**MATERIAL PROVIDED**
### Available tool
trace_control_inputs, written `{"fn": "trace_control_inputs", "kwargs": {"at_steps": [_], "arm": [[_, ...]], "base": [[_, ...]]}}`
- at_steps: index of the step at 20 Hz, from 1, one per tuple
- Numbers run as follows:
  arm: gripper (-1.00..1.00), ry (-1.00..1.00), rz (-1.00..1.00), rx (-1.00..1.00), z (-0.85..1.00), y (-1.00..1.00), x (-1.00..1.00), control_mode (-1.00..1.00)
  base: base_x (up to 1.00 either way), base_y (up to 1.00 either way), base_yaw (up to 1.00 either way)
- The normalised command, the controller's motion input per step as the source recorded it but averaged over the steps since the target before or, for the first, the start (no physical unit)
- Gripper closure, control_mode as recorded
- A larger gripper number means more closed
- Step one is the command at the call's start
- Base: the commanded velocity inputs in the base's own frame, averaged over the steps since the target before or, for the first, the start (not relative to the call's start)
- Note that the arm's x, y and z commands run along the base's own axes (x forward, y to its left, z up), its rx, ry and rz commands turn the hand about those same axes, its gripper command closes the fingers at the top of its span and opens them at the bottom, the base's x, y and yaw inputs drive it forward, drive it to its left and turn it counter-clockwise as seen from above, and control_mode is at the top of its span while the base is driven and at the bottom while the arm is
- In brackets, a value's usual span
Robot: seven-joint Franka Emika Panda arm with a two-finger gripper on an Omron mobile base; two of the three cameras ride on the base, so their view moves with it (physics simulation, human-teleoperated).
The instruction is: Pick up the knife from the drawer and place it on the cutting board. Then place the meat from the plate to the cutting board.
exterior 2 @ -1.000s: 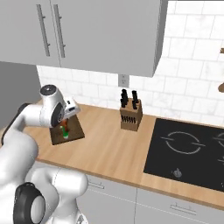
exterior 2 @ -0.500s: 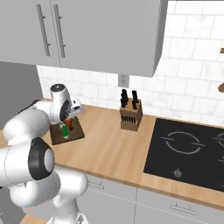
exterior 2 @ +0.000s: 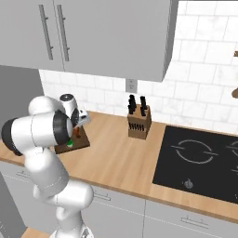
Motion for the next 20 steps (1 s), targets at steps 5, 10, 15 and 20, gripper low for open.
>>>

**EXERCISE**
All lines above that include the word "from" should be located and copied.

**EXERCISE SOLUTION**
- at_steps: index of the step at 20 Hz, from 1, one per tuple
- Note that the arm's x, y and z commands run along the base's own axes (x forward, y to its left, z up), its rx, ry and rz commands turn the hand about those same axes, its gripper command closes the fingers at the top of its span and opens them at the bottom, the base's x, y and yaw inputs drive it forward, drive it to its left and turn it counter-clockwise as seen from above, and control_mode is at the top of its span while the base is driven and at the bottom while the arm is
The instruction is: Pick up the knife from the drawer and place it on the cutting board. Then place the meat from the plate to the cutting board.

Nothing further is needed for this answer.